=== Section Start ===

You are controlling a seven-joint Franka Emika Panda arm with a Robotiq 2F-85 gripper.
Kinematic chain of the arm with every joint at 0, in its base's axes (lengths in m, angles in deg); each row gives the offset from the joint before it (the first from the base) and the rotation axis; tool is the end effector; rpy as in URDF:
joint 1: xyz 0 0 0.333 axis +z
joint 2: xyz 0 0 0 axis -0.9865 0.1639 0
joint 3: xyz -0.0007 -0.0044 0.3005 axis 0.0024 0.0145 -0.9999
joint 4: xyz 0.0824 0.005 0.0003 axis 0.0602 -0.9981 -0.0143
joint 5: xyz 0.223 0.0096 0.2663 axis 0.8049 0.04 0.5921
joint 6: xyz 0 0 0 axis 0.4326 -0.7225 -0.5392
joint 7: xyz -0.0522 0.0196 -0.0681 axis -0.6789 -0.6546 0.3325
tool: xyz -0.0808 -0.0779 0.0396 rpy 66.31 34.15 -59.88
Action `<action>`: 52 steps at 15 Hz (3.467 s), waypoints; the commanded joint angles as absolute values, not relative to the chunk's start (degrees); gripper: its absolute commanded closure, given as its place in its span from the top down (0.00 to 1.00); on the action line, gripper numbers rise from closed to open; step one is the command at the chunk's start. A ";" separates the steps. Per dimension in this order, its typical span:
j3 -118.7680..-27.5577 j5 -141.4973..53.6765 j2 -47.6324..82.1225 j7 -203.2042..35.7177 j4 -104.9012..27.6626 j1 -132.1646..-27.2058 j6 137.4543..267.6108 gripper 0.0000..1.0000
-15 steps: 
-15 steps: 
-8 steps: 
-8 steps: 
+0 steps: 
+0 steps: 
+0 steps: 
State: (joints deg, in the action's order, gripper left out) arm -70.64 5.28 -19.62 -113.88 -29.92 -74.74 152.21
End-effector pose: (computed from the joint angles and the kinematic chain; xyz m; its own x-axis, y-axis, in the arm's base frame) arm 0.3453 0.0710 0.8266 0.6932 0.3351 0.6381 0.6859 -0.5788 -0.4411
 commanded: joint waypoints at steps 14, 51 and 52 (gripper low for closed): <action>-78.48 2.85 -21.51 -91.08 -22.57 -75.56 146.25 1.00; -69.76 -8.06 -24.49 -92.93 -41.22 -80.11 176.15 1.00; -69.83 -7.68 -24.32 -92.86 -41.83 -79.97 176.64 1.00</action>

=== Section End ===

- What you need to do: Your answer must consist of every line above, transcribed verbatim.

- Output for this exercise:
You are controlling a seven-joint Franka Emika Panda arm with a Robotiq 2F-85 gripper.
Kinematic chain of the arm with every joint at 0, in its base's axes (lengths in m, angles in deg); each row gives the offset from the joint before it (the first from the base) and the rotation axis; tool is the end effector; rpy as in URDF:
joint 1: xyz 0 0 0.333 axis +z
joint 2: xyz 0 0 0 axis -0.9865 0.1639 0
joint 3: xyz -0.0007 -0.0044 0.3005 axis 0.0024 0.0145 -0.9999
joint 4: xyz 0.0824 0.005 0.0003 axis 0.0602 -0.9981 -0.0143
joint 5: xyz 0.223 0.0096 0.2663 axis 0.8049 0.04 0.5921
joint 6: xyz 0 0 0 axis 0.4326 -0.7225 -0.5392
joint 7: xyz -0.0522 0.0196 -0.0681 axis -0.6789 -0.6546 0.3325
tool: xyz -0.0808 -0.0779 0.0396 rpy 66.31 34.15 -59.88
Action `<action>`: 52 steps at 15 Hz (3.467 s), waypoints; the commanded joint angles as absolute values, not relative to the chunk's start (degrees); gripper: its absolute commanded closure, given as its place in its span from the top down (0.00 to 1.00); on the action line, gripper numbers rise from closed to open; step one is the command at the chunk's start. A ";" separates the steps. Per dimension in this order, its typical span:
j3 -118.7680..-27.5577 j5 -141.4973..53.6765 j2 -47.6324..82.1225 j7 -203.2042..35.7177 j4 -104.9012..27.6626 j1 -132.1646..-27.2058 j6 137.4543..267.6108 gripper 0.0000..1.0000
-15 steps: 
-15 steps: 
-8 steps: 
-8 steps: 
+0 steps: 
+0 steps: 
+0 steps: 
State: (joints deg, in the action's order, gripper left out) arm -70.64 5.28 -19.62 -113.88 -29.92 -74.74 152.21
End-effector pose: (computed from the joint angles and the kinematic chain; xyz m; its own x-axis, y-axis, in the arm's base frame) arm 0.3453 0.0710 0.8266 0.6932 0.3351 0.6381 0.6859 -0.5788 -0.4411
 commanded: joint waypoints at steps 14, 51 and 52 (gripper low for closed): <action>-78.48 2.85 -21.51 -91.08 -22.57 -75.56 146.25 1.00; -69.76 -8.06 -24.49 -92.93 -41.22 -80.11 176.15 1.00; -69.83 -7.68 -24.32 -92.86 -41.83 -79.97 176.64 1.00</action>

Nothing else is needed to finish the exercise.